# Palm T3 won't hotsync to PC anymore...



## sgwestcott (Sep 20, 2005)

After renewing my annual Norton Internet Security account for another year on Saturday, I find that my Tungsten T3 will not sync to the Palm Desktop anymore. Using the same cable, it easily syncs to my Dell laptop, which has a corporate NIS account that was not renewed at the same time (different account altogether). Nothing else changed...it just won't sync up. The charger light is on, and when I press the hotsync button, the green light on the cable button goes on and the screen goes to the "Connecting with the desktop using Cradle/Cable", but no popup occurs on the PC. Norton says it's not them...I turned off NIS'05 and it still wouldn't sync up. I've uninstalled and reinstalled the Palm software to no avail. I'm running WinXP SP2. I don't know what to do now!


----------



## sgwestcott (Sep 20, 2005)

sgwestcott said:


> After renewing my annual Norton Internet Security account for another year on Saturday, I find that my Tungsten T3 will not sync to the Palm Desktop anymore. Using the same cable, it easily syncs to my Dell laptop, which has a corporate NIS account that was not renewed at the same time (different account altogether). Nothing else changed...it just won't sync up.
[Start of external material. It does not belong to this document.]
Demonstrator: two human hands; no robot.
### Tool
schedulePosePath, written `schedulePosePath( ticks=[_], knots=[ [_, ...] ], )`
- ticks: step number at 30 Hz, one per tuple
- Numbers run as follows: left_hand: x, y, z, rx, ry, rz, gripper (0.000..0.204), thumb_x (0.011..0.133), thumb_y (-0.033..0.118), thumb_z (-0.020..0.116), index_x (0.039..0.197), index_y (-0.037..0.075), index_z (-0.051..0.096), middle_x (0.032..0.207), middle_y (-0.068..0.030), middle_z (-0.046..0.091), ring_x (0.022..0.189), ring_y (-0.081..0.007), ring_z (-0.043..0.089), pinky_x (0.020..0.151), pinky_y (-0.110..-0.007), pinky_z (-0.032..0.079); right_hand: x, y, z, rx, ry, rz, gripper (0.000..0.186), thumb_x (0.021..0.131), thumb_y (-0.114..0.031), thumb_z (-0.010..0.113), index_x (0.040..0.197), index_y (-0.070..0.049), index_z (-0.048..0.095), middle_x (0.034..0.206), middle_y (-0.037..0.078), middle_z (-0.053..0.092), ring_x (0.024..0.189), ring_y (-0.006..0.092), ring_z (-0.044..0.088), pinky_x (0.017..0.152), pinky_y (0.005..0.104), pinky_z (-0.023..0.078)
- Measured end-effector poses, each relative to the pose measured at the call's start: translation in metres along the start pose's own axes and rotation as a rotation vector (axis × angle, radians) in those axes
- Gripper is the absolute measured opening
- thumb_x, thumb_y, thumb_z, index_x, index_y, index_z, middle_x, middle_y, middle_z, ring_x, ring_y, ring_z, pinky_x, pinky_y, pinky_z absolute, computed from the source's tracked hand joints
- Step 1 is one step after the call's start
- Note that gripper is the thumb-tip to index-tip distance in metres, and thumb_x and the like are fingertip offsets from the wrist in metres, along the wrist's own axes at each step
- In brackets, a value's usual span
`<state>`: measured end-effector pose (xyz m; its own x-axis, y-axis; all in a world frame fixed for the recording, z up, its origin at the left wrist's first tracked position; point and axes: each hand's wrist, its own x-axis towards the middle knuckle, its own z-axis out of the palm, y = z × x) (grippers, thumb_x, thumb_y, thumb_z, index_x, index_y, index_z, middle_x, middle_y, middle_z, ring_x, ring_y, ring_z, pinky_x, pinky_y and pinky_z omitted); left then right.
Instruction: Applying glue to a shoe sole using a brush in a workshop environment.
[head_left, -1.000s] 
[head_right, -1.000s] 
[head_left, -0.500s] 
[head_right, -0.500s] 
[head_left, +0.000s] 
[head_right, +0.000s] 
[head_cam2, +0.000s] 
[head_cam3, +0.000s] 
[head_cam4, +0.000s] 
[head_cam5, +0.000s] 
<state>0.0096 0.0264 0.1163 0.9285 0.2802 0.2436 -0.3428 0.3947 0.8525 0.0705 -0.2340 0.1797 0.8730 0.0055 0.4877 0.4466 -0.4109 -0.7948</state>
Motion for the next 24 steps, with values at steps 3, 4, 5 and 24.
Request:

The charger light is on, and when I press the hotsync button, the green light on the cable button goes on and the screen goes to the "Connecting with the desktop using Cradle/Cable", but no popup occurs on the PC. Norton says it's not them...I turned off NIS'05 and it still wouldn't sync up. I've uninstalled and reinstalled the Palm software to no avail. I'm running WinXP SP2. I don't know what to do now!


I've also reset the T3 twice. The Device manager doesn't specifically show anything called a Palm device...


----------